> Work instructions: Only a number is wanted here, namely how many lines of the data contain the string "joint".

> Exercise data:
##############################

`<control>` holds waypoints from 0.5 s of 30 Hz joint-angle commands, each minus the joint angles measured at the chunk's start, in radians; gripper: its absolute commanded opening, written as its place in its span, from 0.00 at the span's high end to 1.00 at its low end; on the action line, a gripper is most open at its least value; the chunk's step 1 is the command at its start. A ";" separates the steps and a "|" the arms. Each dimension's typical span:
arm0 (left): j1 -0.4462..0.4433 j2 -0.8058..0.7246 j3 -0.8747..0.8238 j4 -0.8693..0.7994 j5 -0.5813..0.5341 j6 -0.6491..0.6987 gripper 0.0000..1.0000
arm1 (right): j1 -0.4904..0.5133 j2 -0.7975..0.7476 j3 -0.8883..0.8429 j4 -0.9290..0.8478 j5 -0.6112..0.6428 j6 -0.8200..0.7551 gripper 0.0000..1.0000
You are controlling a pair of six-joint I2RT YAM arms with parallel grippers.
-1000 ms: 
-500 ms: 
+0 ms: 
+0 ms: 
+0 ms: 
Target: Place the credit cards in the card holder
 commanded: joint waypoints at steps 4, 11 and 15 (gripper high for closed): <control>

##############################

> Answer space: 3